Archives : Entretien, avec David Dickson
champion et capitaine de l’équipe olympique de natation…
Le quotidien « L’Espoir » publiait le 19 décembre 1967 cet interview qui allait marquer le début de la présence en France de cette personnalité sportive. Il devait en effet, quelques années plus tard, devenir l’entraîneur en chef du Cercle des Nageurs d’Antibes (et de Pierre Andraca) et le placer d’entrée dans les 3 meilleurs clubs français, du Sport Études, avant de prendre en mains les destinés de l’Équipe de France. Jalousé par les entraîneurs français, il fut poussé vers la sortie dès lors qu’il refusa de s’installer à l’Institut National des Sports à Vincennes préférant rester à Antibes, dont la vocation était selon lui de devenir « la Californie de la natation européenne ». De retour en Australie, il devait mettre en route l’Institut des sports à Canberra. Il est actuellement membre du Comité olympique australien.

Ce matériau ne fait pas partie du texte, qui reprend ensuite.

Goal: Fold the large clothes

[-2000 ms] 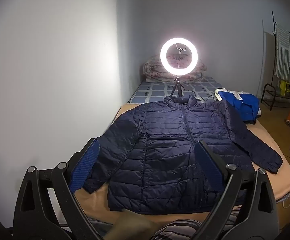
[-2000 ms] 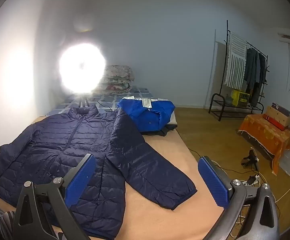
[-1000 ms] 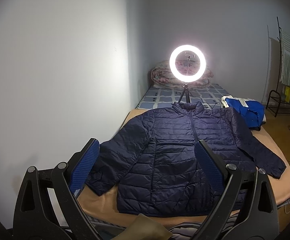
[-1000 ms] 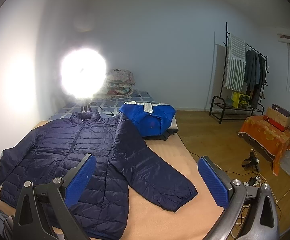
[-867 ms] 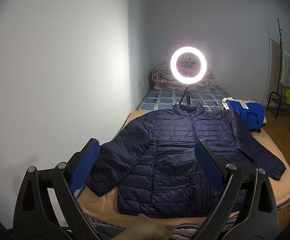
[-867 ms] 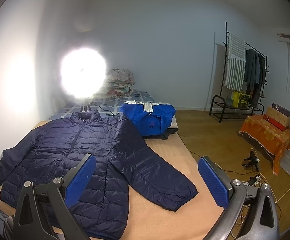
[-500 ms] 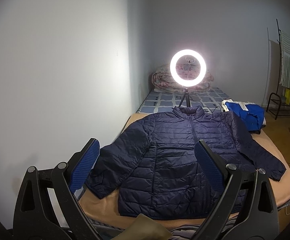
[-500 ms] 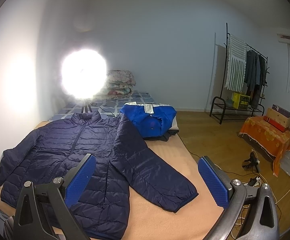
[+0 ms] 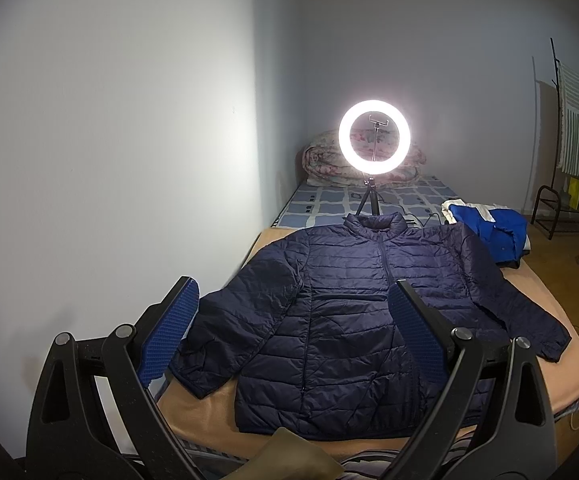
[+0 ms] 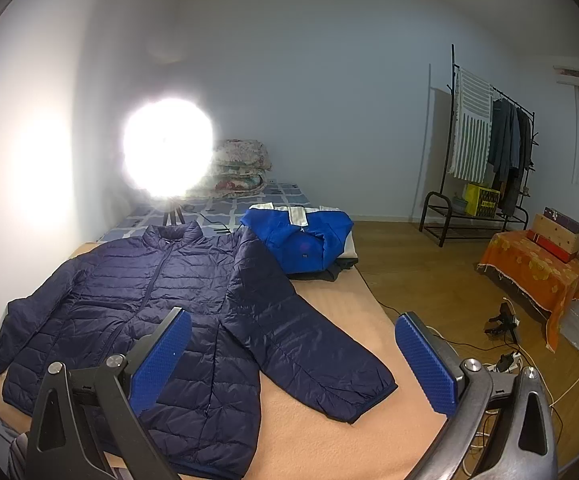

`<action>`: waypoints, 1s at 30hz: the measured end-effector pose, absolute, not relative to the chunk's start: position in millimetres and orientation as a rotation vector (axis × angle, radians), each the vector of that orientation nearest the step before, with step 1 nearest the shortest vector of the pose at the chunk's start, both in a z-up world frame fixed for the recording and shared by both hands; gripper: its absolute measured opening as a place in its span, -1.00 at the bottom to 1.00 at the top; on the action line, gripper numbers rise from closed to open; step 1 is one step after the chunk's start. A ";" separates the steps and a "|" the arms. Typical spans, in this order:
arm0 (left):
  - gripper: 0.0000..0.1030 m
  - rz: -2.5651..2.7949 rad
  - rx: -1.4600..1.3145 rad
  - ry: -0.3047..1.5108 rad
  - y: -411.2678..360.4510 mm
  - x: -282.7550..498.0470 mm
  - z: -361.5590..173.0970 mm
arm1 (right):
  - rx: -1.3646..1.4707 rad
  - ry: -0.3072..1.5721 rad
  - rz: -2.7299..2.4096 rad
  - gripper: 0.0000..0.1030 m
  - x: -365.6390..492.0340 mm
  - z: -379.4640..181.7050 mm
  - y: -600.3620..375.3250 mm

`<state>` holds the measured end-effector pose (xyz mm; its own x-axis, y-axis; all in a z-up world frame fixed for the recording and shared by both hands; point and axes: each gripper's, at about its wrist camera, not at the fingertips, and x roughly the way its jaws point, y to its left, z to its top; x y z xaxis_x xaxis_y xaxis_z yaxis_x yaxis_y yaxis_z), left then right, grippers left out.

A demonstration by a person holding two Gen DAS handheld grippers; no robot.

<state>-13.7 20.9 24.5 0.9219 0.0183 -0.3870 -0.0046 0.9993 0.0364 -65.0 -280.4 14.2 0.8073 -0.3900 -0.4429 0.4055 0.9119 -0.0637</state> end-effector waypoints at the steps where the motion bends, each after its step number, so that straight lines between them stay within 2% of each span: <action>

De la piscine du port Canto, à Cannes, à celle de Font-Romeu. Entretien avec David DICKSON. Champion et capitaine de l'équipe olympique australienne de natation
Un garçon de 25 ans… Bien bâti, sympathique. Mais encore ? Le capitaine de l'équipe australienne de natation. Aux Jeux Olympiques de Rome en 1960 et à ceux de Tokyo en 1964. En 1966 il était membre des relais 4 fois 110 yards et 4 fois 220 yards nage libre qui devaient battre les records du monde de cette spécialité. À Rome, avec ses amis John Konrads, John Devitt et Murray Rose, il avait obtenu une médaille de bronze dans l’épreuve reine, celle qui permet de juger de la santé d'une natation sportive le 4 fois 200 mètres nage libre.

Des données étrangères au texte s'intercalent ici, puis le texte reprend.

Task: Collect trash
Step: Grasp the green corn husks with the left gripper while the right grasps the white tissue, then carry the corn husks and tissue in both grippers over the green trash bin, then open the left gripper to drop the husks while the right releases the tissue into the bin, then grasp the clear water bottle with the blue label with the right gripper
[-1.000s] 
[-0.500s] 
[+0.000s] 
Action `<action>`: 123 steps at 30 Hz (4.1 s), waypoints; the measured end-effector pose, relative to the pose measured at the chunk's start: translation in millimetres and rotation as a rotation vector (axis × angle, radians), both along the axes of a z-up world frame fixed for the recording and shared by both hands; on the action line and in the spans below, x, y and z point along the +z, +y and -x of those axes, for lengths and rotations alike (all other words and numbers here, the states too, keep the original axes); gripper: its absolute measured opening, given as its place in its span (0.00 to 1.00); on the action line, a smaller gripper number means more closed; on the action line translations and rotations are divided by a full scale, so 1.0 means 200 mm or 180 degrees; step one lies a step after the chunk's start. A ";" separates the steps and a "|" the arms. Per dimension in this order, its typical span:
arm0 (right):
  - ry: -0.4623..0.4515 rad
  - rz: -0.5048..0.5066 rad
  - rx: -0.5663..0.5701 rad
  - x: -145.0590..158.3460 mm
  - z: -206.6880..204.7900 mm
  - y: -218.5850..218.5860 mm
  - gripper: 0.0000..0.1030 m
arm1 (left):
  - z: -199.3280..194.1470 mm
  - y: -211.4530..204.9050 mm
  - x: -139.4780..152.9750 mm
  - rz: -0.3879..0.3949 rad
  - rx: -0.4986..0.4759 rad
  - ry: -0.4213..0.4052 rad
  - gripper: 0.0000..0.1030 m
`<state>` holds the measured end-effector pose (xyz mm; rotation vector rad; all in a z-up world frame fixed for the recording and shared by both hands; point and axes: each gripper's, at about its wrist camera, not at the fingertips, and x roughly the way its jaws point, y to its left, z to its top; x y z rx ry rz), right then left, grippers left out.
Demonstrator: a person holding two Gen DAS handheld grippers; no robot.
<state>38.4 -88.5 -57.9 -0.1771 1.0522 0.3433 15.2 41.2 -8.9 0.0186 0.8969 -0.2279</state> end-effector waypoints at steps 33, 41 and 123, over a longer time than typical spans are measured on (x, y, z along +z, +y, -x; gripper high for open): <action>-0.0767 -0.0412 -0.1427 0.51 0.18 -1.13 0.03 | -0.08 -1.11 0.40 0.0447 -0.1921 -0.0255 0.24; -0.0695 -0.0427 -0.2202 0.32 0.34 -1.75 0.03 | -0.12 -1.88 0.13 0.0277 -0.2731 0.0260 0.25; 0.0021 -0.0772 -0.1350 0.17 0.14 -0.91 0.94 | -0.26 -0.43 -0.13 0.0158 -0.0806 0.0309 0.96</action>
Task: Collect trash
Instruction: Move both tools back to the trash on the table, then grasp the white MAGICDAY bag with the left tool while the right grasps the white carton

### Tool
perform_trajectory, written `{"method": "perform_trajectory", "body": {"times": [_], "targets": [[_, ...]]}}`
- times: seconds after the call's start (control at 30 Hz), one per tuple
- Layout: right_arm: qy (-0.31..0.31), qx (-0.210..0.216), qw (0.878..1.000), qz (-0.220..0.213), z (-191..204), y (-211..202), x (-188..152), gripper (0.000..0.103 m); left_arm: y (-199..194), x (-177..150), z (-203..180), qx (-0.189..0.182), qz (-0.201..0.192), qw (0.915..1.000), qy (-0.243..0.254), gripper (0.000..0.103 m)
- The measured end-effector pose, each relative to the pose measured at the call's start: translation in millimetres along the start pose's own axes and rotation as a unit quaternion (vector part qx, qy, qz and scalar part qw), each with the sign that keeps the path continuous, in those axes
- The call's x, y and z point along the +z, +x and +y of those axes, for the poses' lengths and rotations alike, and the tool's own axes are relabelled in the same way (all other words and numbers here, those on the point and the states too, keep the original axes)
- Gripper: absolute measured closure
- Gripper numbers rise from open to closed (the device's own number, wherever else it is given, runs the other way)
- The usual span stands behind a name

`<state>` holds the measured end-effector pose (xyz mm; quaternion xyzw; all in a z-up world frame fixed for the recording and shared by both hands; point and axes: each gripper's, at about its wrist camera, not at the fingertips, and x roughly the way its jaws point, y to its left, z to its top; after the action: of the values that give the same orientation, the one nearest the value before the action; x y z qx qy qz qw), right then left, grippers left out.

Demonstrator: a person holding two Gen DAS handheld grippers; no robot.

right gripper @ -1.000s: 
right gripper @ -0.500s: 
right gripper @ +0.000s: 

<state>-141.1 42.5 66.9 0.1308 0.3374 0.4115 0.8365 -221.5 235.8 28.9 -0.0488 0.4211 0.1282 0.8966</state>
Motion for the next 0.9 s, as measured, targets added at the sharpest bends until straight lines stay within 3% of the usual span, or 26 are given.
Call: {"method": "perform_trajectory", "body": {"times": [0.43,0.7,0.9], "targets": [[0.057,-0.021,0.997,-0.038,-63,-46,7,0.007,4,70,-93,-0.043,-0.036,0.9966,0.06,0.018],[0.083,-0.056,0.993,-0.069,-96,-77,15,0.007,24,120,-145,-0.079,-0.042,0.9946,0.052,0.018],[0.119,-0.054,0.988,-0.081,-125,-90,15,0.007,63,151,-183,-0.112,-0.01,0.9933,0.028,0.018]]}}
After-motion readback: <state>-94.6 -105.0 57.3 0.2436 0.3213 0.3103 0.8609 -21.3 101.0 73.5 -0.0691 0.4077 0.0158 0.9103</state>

Sur 100 mètres nage libre (crawl, bien sur), son record personnel est de 53’’9/10. Cela signifie qu'il se classe parmi les tout meilleurs sprinters du monde. David Dickson est un vieux nageur, sans que rien de péjoratif s’accroche à ce terme. Vieux nageur parce que cela fait longtemps qu’il nage : plus de dix ans. C'est aussi parce que Dave n'est plus un gamin, iI sait de quoi il parle, il sait ce qu'il veut, même s'il ne sait pas très bien comment s'y pendre. II est convaincu aussi qu'il peut progresser s'il s'entraîne raisonnablement. Il est d'ailleurs décidé à le faire et prépare Mexico, où se dérouleront les prochains jeux olympiques.
- David Dickson, piscine du Port Canto, Cannes -
Cet après-midi, dans « l'Espoir » Avec David Dickson, à la piscine du port Canto, champion olympique de natation.
David travaille maintenant à Cannes, où il a rejoint son ami Chris Fradelos, autre champion australien de water-polo. Nous l’ayons vu s'entraîner à la piscine privée du port « Pierre Canto » et appris à le connaître un peu mieux. En toute camaraderie, il a bien voulu se plier au jeu de l'interview :
« Les cours de natation débutent à 6 heures du matin »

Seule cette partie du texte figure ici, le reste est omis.